Synthesis: Select two groups to share. Establish the baseline: A credit score is just a mathematically generated "trust score" ranging from 300 to 850.
Student Facing Task
A credit score is a number between 300 and 850. If you have an 800, you get the cheapest loans. If you have a 500, you are denied loans.
1. If you never borrow money in your entire life and always pay cash for everything, what do you think your credit score is?
Activity 1
4.6.2: The Utilization Math
Launch: Keep students at whiteboards. Project the utilization scenario. Give groups 8 minutes to run the calculations.
Synthesis: Have the class observe the boards. (Teacher Key: 1. $900 / $1000 = 90%. 2. $900 / $10,000 = 9%). Explain that FICO penalizes you heavily if you max out your cards (over 30%). You look desperate for cash. Student B looks highly responsible.
Student Facing Task
"Credit Utilization" makes up 30% of your FICO score. It is calculated by dividing your Current Balance by your Total Limit.
• Student A: Has one credit card with a $1,000 limit. They spend $900 on it.
• Student B: Has one credit card with a $10,000 limit. They spend $900 on it.
1. Calculate Student A's Credit Utilization Ratio (percentage).
2. Calculate Student B's Credit Utilization Ratio (percentage).

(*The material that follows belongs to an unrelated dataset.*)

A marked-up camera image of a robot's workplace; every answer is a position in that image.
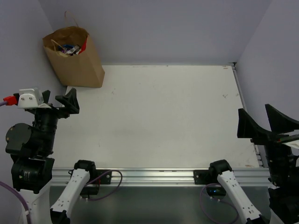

3. Which student does the FICO algorithm punish for looking "financially desperate"?
Activity 2
4.6.3: The Heavyweight Champion
Launch: Present the FICO pie chart breakdown. Give the whiteboard groups 8 minutes to debate the impact.
Synthesis: Facilitate a class debate. (Key: Payment history is 35%. A single 30-day late payment stays on the report for 7 years and crushes the score). Emphasize that you can do everything else right, but one missed payment ruins the formula.
Student Facing Task
Look at the FICO formula weights:
• Payment History: 35%
• Amount Owed (Utilization): 30%
• Length of Credit History: 15%
• New Credit/Inquiries: 10%
• Credit Mix: 10%
1. Based on this math, what single behavior has the most massive power to either build or destroy your credit score?
2. Why does opening 5 new credit cards on the same day lower your score?
Lesson Synthesis
Lesson Synthesis (5 min)
Narrative: Bring the class back to their seats. Review the student-facing learning targets. Summarize: "To get a perfect credit score, you only need to do two things: Pay on time, every time (35%), and never utilize more than 10% of your available limits (30%)."
Cool Down
4.6.4: The Price of a Score
Narrative: This exit ticket serves as a formative assessment on the real-world cost of FICO scores.
Teacher Rubric: A successful response must articulate that a low FICO score tells the bank the borrower is high-risk. To compensate for that risk, the bank charges a massive interest rate (APR), meaning the borrower pays thousands of extra dollars for the exact same loan.
Student Facing Task
A bank approves a $20,000 auto loan for a person with an 800 FICO score and a person with a 550 FICO score. Mathematically, why will the person with the 550 score end up paying thousands of dollars more for the exact same car?